Each night, Tilly waited for James to come back to her. She tried not to look like she was waiting—by working on various projects, cooking or clothing repairs—but most of the time, she failed. Mr Brace seemed unconcerned, for his part, only taking time to address her directly when it came to housekeeping issues. 

Sometimes, James still wasn’t home when she’d wake in the night, so she’d go to the circular window of the attic to look outside at the water — or the moon, or the foreshore, or the ships, or whatever else there was to see—to wait for him. More than once, she fell asleep right there, wrapped in a quilt, curled up in the crescent of the round window with her face pressed against the cold glass. Along with a host of new experiences that James had brought to her came a crushing longing for him, and loneliness, which she’d never truly felt before. No one to love means no one to lose means no one to miss. 

Some mornings, Tilly woke up alone in the attic, shivering and gray in spirit, feeling quite empty. On those mornings, she knew not to expect to see James until at least midday, when he’d return, usually muddy or bloody or both, from whatever task had kept him out. Some of those lonely days, James might only come home to dress a wound or change clothes and immediately head back out into the fog. A few times, he was so lost in thought that he barely spoke to her; while, other days, he ranted to her about problems she didn’t understand, featuring players whose names she’d never heard. She listened quietly as she tended to him. Some occasions, he sat at the table just long enough to eat a quick, hot meal. Even on the rushed days, when he was at his most haggard and raw, he always found a moment to pull Tilly to him, maybe as she passed by him on her way to the kettle or the cupboard. He’d seat her atop his muscled thighs at the table and bury his nose in the crook between her neck and shoulder, squeezing her tightly in his strong arms. 

Most times, James held her this way silently, in that brief respite, but some days, he whispered in Tilly’s ear about how he wished he could carry her up to the attic and fall asleep between her legs, or tell her how he’d spent the night on the water, wanting her when he should have been rowing instead—or something else that was likely false but wonderful.

James’ persistent affection had the effect of bolstering her trust and, in turn, Tilly attempted to honor him by never asking him where he’d spent the night.
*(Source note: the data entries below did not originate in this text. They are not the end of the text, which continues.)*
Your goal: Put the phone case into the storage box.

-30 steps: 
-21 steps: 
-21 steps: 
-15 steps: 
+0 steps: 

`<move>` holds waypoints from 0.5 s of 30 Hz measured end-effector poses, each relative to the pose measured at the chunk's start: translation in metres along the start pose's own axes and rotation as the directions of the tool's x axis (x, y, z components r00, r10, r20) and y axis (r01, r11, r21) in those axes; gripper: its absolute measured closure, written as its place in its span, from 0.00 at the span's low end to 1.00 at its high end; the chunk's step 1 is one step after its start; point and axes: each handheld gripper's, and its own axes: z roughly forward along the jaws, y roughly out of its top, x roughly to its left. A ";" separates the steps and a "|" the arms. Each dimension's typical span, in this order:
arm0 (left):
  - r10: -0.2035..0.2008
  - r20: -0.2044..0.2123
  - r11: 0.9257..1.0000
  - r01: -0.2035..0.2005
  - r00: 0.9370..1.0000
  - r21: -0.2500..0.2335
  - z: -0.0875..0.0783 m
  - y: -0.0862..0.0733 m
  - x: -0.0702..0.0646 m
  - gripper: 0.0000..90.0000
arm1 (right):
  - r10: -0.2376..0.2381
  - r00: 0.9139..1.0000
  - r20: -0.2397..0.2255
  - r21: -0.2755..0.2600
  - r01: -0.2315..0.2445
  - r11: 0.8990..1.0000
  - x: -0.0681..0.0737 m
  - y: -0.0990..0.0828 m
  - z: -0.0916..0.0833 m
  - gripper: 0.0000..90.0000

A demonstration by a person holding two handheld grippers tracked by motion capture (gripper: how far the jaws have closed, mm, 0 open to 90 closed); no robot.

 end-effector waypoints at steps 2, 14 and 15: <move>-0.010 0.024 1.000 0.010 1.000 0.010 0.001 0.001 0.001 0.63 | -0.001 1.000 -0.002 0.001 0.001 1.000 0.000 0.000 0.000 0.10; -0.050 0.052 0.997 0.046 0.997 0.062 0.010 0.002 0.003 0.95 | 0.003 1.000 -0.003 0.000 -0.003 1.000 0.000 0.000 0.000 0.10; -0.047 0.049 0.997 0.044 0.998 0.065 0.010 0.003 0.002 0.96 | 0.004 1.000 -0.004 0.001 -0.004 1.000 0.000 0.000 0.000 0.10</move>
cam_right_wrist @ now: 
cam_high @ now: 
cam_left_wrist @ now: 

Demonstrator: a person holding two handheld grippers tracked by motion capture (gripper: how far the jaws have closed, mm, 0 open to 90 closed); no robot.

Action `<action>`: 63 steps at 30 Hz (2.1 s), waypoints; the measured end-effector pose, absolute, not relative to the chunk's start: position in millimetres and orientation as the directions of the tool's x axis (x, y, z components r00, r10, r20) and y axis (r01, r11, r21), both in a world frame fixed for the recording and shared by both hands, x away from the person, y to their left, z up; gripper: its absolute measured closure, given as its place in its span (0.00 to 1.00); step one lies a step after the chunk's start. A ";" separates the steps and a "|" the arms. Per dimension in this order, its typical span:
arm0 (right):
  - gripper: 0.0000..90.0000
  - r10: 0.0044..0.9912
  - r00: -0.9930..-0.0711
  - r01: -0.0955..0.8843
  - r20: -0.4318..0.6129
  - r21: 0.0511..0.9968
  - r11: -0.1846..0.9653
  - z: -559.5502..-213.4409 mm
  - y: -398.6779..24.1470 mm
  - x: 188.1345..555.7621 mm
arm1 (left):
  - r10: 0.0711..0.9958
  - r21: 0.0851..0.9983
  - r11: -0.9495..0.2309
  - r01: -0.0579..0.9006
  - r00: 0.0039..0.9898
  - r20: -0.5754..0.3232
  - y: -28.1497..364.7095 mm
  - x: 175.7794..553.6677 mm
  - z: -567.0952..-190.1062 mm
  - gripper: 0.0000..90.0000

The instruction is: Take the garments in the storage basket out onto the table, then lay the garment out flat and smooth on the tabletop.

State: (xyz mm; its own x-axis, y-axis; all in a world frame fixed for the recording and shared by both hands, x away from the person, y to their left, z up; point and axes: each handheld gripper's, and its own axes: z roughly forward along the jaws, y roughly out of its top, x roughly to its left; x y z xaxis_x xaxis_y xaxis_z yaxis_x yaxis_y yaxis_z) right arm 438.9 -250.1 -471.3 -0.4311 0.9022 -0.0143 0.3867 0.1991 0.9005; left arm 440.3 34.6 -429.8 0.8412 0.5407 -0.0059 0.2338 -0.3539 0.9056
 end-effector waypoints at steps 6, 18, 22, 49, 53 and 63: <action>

Not because she wasn’t curious or afraid (she was—both), but because she believed in her heart that James would always come back for her, one way or another. 

Further, Tilly knew she could find him in his dreams. If it came to that.

 

Tilly was asleep and dreaming in his bed, curled around a warming brick wrapped in several layers of canvas, when James, already undressed, silently slipped into the bed behind her. Her skin’s temperature seemed several degrees cooler than his to the touch—a phenomenon he was used to, as he ran hotter than most, but it was still a soothing sensation he craved. The girl stirred a bit and he shushed her, pressing his nose into the back of her head to inhale deeply. He hungered for her hair’s scent, like pine boughs and open waters. How did she manage to smell like that in London, in his father’s mildewy old house. 
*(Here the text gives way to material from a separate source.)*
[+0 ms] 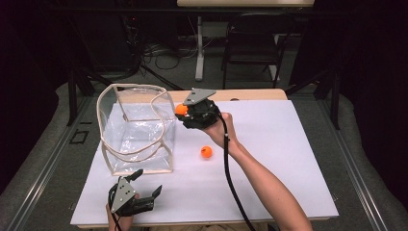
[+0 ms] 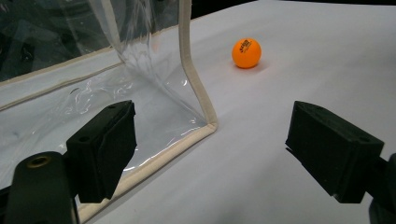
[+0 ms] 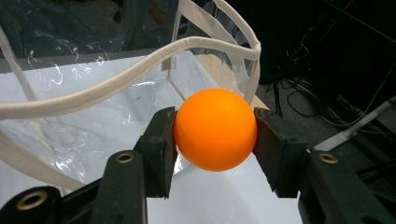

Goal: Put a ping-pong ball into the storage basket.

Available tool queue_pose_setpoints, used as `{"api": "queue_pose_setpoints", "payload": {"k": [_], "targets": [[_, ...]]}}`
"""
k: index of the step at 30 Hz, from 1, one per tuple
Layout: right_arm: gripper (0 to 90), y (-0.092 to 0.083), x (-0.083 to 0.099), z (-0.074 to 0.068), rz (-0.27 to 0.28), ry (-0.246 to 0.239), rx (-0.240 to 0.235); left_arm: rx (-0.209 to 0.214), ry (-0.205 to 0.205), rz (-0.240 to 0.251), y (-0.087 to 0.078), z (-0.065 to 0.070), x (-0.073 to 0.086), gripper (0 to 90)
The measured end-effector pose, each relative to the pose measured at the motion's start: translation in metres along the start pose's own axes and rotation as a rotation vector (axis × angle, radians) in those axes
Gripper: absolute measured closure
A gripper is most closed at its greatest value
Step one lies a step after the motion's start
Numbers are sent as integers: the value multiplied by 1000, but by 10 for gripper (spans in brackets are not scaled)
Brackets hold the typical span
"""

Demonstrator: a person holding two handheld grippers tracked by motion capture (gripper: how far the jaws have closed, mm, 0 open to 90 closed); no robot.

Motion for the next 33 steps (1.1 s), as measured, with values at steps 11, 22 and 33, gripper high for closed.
{"api": "queue_pose_setpoints", "payload": {"k": [11, 22, 33], "targets": [[511, 1, -9, -1, -1, -11, -7, 1, 3, 1, 0, 0, 0, 157], [511, 5, -18, -2, -3, -22, -12, -2, 3, 3, -1, -1, 0, 157], [511, 7, -29, -5, 0, -38, -17, -4, -1, 6, -1, -1, 0, 157]]}}
Point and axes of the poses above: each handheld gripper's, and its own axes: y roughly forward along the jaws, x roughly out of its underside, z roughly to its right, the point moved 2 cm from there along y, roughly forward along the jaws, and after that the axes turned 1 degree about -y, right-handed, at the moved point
James softly ran his hand across the cool skin of Tilly’s thigh, pushing her nightdress up as he went, until his hand was cupping the largest bone of her pelvis. Breathing in and out deeply, he closed his eyes and focused his attention on finding that liminal state, that in-between of the insubstantial and the substantial, the sacred and the profane, that would permit him to enter Tilly’s dream.

To his disappointment, when he found her in her dream, she was standing by herself at the waterfront, watching a black-hulled ship with flaming sails as it slowly sank. He reached out to put his hand on her shoulder and said her name. When she turned, her tearstained face looked to be in a state of agony, and she cried out, “James! You are on the ship as it burns.”

James, in the dream, pulled her into an embrace and murmured, “Shhhh now, Tilly, you’re dreaming. I’m here with you, in our bed. Come back to me.” He held her to him and stroked her hair, both in the dream and in the flesh, so when she woke, she found she was not alone. James was nearly encircling her in his bed, with his body curled around hers just as she was curled around the warming brick. Tilly whimpered a little and began to turn over, but James pressed himself closer to her and held her still with his body weight.

“It was on fire, you were lost,” she sighed sleepily, as she reached behind her to touch the bare skin of his leg. “Was it … was it _your_ ship?”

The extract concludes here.